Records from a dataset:
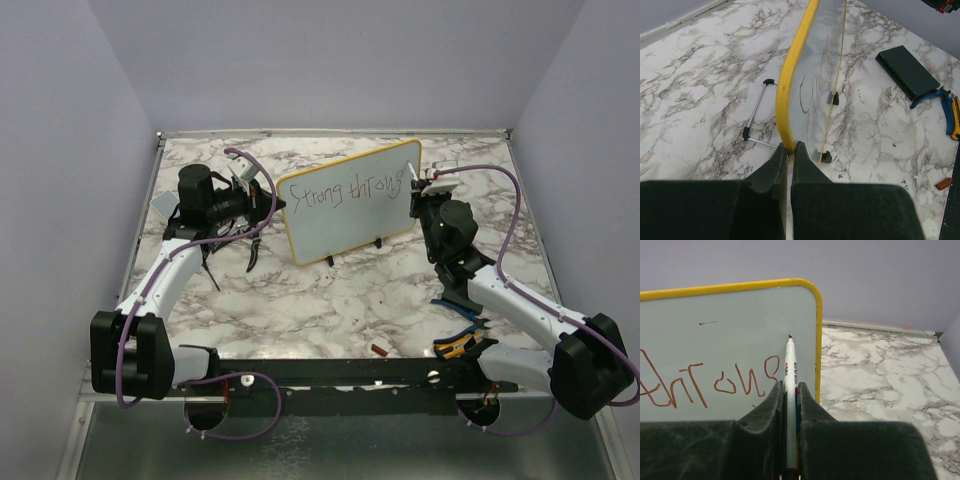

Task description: Write a sentence on the whiteboard

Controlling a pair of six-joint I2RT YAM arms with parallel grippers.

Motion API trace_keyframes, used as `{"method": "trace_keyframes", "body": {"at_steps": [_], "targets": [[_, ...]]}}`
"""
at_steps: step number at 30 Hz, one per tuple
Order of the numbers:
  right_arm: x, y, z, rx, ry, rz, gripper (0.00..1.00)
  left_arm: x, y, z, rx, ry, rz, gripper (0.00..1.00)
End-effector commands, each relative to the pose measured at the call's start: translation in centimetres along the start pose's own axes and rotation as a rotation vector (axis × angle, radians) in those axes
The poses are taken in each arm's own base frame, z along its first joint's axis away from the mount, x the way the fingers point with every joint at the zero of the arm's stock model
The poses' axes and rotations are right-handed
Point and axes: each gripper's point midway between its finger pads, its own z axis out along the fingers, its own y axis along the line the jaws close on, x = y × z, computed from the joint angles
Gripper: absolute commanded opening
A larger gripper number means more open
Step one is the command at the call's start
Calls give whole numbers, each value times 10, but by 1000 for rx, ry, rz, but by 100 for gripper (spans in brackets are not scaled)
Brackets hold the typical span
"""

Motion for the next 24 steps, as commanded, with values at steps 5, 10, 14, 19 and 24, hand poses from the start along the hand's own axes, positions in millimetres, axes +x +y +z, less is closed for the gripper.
{"method": "trace_keyframes", "body": {"at_steps": [5,10,14,19,24], "targets": [[31,4,-5,-20,77,21,1,5,6,-3,-37,10,46,0],[48,6,-13,-35,123,35,1,4,6,-3,-36,9,48,0],[60,8,-18,-41,159,58,1,4,6,-3,-35,9,48,0],[71,8,-21,-43,188,64,1,3,6,-4,-37,7,48,0],[61,7,-18,-36,162,61,1,3,5,-4,-36,7,49,0]]}}
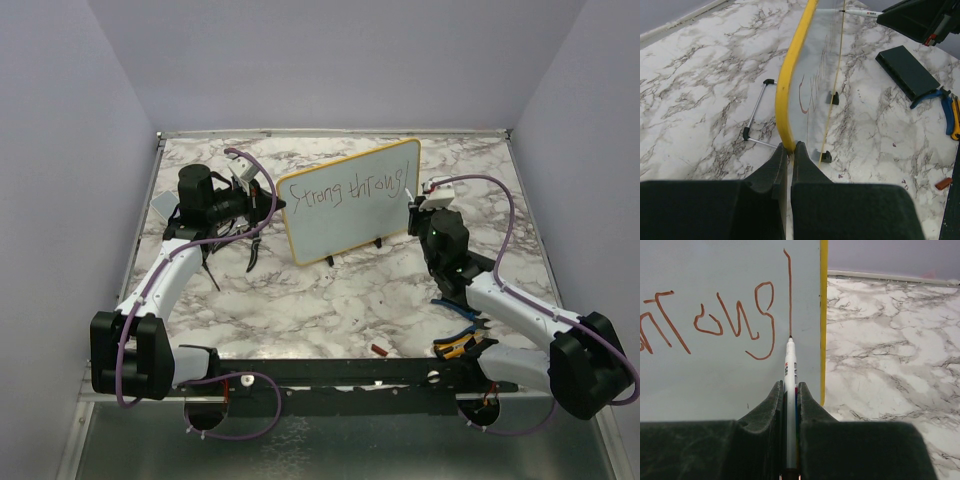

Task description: Write a sentence on the whiteboard

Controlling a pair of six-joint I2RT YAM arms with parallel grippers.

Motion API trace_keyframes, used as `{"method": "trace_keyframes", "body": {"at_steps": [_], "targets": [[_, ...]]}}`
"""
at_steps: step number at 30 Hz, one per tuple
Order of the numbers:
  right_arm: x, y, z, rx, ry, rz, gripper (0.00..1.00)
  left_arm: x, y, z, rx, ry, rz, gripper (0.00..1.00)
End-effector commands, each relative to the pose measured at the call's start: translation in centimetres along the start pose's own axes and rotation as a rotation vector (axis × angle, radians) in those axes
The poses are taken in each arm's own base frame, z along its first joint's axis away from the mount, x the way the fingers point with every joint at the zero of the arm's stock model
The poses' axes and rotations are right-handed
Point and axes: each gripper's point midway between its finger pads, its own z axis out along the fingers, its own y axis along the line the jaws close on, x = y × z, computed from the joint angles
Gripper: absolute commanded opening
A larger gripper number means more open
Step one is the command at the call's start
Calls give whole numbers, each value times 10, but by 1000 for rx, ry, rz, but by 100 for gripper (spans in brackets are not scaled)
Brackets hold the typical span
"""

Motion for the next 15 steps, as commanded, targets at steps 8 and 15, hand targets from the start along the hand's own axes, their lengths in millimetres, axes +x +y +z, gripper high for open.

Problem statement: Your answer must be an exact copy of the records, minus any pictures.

Problem solution:
Task description: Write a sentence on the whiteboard

Controlling a pair of six-joint I2RT YAM arms with parallel grippers.

Motion API trace_keyframes, used as `{"method": "trace_keyframes", "body": {"at_steps": [_], "targets": [[_, ...]]}}`
"""
at_steps: step number at 30 Hz, one per tuple
Order of the numbers:
  right_arm: x, y, z, rx, ry, rz, gripper (0.00..1.00)
  left_arm: x, y, z, rx, ry, rz, gripper (0.00..1.00)
End-effector commands, each relative to the pose measured at the call's start: translation in centimetres along the start pose's own axes and rotation as a rotation vector (axis × angle, radians) in those axes
The poses are taken in each arm's own base frame, z along its first joint's axis away from the mount, x the way the fingers point with every joint at the zero of the arm's stock model
The poses' axes and rotations are right-handed
Point and axes: each gripper's point midway between its finger pads, its own z axis out along the fingers, its own y axis along the line the jaws close on, x = y × z, computed from the joint angles
Gripper: absolute commanded opening
A larger gripper number means more open
Step one is the command at the call's start
Calls give whole numbers, each value times 10, but by 1000 for rx, ry, rz, but by 100 for gripper (spans in brackets are not scaled)
Brackets hold the typical span
"""

Motion for the next 24 steps, as commanded, with values at steps 5, 10, 14, 19 and 24, hand poses from the start along the hand's own axes, positions in millimetres, axes +x +y +z, less is closed for the gripper.
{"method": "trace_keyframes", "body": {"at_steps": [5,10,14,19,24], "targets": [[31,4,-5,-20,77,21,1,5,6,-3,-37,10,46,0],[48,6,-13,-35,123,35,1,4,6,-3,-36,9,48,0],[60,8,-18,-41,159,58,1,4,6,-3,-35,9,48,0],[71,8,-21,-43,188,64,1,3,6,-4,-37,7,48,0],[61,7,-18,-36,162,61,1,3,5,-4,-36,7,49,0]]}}

Task description: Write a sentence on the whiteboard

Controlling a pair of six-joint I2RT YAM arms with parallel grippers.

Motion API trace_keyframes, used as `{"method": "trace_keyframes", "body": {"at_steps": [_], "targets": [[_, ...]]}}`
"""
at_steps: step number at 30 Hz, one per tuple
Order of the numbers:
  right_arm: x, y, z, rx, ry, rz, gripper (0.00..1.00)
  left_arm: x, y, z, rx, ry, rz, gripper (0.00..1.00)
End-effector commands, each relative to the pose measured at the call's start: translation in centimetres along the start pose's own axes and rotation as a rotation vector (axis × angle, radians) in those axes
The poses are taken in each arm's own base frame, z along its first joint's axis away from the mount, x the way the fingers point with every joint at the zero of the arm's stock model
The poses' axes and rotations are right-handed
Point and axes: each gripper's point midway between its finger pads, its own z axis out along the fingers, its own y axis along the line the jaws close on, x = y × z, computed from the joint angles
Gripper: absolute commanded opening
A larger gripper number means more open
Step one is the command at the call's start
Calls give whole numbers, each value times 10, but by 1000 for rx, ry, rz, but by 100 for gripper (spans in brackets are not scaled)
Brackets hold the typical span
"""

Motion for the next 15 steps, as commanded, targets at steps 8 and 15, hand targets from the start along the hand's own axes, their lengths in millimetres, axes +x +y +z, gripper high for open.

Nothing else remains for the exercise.